Ohio Gov. Mike DeWine was bullish on coronavirus tests Sunday despite his own testing hiccup as the U.S. reached another astonishing milestone by surpassing 5 million confirmed cases.
The U.S. is home to about one-quarter of cases reported worldwide. And our numbers continue to roar higher: More than 56,000 new U.S. cases were reported Sunday, with more than 1,000 deaths. More than 162,000 Americans have died in little more than six months.
All this as the world neared 20 million cases, a number experts widely believe is underreported due to insufficient testing.
President Donald Trump’s decision to unilaterally act on the pandemic-driven recession with executive orders drew scalding criticism from House Speaker Nancy Pelosi on Sunday. Trump, unable to cut a deal with Congress on a new stimulus package, signed an executive order and issued three memorandums Saturday. One would provide an additional $400 per week in unemployment benefits to millions of out-of-work Americans. Pelosi dismissed the package as an “illusion” and “constitutional slop.”

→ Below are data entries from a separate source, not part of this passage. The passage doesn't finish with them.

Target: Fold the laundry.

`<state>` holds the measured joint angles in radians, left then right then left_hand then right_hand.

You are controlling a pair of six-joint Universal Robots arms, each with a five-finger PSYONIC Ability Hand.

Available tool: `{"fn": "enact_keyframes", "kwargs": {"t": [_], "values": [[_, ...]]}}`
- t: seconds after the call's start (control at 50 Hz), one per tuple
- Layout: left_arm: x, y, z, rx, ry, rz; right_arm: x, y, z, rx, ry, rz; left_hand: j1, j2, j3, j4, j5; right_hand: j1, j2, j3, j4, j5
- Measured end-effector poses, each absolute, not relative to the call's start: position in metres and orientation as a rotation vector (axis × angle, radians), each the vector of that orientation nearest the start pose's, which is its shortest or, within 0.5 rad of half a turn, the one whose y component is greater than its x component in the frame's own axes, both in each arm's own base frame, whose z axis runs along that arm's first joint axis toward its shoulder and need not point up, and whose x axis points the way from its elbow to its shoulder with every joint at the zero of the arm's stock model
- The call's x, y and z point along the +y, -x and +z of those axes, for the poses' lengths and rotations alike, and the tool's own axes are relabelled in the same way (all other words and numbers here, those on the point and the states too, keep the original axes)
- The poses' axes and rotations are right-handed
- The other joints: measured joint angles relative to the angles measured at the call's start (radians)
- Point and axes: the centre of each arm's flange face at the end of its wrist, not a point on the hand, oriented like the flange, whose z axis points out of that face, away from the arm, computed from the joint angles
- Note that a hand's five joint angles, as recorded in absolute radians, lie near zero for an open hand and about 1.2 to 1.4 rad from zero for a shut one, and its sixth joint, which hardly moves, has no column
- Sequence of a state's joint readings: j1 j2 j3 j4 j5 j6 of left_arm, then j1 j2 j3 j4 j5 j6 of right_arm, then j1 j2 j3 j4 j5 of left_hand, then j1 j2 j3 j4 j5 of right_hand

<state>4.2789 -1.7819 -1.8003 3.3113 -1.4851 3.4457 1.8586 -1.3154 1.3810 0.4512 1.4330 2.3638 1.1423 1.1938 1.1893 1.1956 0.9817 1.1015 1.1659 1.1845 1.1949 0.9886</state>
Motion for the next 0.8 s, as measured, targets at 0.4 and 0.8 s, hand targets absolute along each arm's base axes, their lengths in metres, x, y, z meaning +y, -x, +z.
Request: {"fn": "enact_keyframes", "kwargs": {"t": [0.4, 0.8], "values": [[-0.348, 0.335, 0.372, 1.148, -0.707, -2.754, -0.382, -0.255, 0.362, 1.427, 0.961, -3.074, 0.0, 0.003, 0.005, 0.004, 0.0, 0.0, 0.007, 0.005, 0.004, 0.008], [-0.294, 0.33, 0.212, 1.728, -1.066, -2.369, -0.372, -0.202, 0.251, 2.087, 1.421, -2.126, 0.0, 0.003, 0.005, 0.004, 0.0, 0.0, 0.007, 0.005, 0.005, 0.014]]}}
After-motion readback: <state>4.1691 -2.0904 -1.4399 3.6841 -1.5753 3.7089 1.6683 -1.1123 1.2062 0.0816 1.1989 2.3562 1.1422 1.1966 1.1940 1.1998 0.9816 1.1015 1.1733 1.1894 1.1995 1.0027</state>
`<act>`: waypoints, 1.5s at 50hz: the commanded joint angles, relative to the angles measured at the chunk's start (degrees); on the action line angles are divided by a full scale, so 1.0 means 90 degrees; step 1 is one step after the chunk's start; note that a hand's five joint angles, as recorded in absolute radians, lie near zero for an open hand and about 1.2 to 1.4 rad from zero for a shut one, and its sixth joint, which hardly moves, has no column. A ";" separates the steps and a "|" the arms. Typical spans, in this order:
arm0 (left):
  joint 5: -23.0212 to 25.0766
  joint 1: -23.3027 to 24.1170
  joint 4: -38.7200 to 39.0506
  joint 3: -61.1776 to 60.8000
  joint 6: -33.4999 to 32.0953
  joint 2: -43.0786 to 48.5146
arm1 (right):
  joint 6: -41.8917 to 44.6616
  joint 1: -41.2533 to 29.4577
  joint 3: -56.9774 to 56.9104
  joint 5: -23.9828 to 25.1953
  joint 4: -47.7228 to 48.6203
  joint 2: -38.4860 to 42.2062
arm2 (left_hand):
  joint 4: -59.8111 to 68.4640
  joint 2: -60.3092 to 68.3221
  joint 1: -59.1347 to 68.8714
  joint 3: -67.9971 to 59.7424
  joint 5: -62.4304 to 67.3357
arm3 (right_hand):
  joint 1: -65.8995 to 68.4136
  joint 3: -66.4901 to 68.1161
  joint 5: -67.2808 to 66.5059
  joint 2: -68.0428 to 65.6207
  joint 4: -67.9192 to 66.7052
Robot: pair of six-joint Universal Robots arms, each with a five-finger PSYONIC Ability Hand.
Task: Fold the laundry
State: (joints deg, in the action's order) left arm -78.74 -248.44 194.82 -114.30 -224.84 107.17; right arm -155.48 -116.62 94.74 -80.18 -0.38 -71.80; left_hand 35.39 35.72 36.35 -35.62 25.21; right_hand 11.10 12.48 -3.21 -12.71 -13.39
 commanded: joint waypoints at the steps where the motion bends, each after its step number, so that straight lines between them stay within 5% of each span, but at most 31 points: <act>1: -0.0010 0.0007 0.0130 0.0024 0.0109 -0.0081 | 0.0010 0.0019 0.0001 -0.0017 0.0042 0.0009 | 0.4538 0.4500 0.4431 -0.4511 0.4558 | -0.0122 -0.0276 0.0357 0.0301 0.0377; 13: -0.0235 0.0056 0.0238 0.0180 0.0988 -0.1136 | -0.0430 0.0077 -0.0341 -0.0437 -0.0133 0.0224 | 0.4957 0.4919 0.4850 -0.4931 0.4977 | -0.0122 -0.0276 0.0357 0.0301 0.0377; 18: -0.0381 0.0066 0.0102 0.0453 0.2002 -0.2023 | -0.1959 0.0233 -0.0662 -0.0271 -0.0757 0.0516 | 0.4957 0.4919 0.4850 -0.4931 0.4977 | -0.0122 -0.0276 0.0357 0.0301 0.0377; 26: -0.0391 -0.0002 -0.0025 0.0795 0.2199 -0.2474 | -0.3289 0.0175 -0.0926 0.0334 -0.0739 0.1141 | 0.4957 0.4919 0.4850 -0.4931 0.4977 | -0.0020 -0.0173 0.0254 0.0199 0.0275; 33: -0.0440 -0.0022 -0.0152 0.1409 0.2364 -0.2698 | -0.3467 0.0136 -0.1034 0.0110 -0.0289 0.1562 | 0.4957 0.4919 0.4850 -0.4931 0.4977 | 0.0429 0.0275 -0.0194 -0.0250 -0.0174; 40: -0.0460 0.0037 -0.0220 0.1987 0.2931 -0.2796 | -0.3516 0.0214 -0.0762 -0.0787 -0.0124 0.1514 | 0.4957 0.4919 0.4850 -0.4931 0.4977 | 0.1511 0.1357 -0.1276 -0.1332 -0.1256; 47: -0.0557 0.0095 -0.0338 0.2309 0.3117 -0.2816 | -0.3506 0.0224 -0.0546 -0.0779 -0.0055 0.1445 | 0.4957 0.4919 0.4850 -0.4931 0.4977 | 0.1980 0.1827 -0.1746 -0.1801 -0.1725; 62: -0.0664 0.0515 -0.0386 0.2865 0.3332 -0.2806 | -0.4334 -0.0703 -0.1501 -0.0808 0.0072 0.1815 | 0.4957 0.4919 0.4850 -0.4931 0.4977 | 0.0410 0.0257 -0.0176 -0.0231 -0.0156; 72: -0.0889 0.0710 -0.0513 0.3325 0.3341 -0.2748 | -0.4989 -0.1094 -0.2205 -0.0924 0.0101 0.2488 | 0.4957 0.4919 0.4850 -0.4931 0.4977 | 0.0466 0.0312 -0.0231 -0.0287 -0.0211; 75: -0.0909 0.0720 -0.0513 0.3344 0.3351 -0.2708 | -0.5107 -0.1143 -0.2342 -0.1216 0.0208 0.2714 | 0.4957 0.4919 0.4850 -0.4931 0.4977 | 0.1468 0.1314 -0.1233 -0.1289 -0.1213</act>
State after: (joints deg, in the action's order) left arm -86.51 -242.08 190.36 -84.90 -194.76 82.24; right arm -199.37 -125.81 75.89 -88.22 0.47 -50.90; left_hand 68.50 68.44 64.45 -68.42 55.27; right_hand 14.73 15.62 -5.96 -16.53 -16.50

Here are some significant developments:
📈 Today’s numbers: The U.S. has recorded more than 162,000 deaths and 5 million cases of COVID-19, according to Johns Hopkins University. Worldwide, there have been more than 725,000 deaths and almost 20 million cases.
📰 What we’re reading: Ohio Gov. Mike DeWine tested positive, then negative for COVID-19. That underscores how not all tests work the same way, nor do they always provide identical results. Even the same test taken twice can show contradictory outcomes. Here’s answers to common questions on the subject.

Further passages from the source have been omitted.